Dość niespodziewanie, Manchester City przegrał półfinałowe starcie z Arsenalem w FA Cup. Co więcej, zawodnicy „The Citizens” nie zdobyli nawet bramki, a potyczka obu ekip zakończyła się wynikiem 2:0 dla londyńskiej ekipy. Postawą swoich piłkarzy sfrustrowany był Pep Guardiola. Hiszpan został cichym bohaterem sobotniego meczu.
Scenariusz spotkania był nieco podobny, do potyczki Arsenalu z Liverpoolem. Rywal grał w piłkę, natomiast „Kanonierzy” zdobywali gole. Z tą różnicą, że Manchesterowi City nie udało się zaliczyć nawet kontaktowego trafienia.

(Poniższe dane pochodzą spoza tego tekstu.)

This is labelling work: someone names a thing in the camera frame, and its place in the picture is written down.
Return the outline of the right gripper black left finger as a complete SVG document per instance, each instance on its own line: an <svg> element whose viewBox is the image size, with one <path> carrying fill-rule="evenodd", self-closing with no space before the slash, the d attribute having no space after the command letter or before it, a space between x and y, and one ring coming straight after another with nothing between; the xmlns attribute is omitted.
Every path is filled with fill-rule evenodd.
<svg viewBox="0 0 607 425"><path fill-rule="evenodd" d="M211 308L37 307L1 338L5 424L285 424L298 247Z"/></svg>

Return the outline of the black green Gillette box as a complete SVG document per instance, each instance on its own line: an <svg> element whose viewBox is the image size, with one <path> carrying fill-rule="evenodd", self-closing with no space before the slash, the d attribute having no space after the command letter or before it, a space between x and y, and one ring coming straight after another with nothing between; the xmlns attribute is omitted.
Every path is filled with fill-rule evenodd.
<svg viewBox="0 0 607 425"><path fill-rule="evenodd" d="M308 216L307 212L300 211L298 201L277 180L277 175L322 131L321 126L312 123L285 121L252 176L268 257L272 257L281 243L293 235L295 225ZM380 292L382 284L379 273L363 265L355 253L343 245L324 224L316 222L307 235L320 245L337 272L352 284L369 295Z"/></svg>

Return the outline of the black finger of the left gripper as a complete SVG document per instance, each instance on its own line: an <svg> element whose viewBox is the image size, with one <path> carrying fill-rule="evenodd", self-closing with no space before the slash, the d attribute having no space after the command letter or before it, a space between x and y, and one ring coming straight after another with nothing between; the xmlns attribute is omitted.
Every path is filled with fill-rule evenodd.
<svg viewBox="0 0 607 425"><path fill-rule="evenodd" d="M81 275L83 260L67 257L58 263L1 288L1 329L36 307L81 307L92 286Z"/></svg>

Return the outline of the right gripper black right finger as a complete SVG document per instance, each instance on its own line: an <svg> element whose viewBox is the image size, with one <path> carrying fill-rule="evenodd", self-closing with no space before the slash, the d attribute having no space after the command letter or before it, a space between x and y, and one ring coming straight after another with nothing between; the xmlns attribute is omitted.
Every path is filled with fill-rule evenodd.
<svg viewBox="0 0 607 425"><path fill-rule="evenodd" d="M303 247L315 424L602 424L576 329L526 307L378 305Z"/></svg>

Zabawne zachowanie Guardioli
Pep Guardiola był mocno sfrustrowany przebiegiem meczu. Hiszpan dwoił się i troił, sugerując podopiecznym, jak mają grać. W pewnym momencie, szkoleniowiec „The Citizens” wytłumaczył pewną kwestię… samemu sobie.
Pep Guardiola now has an imaginary friendpic.twitter.com/kCEUOtFgKg
— Troll Football Media (@Troll__Footbal) July 18, 2020
Być może trenerowi Manchesteru City brakowało u boku Mikela Artety, który z powodzeniem poprowadził Arsenal do zwycięstwa.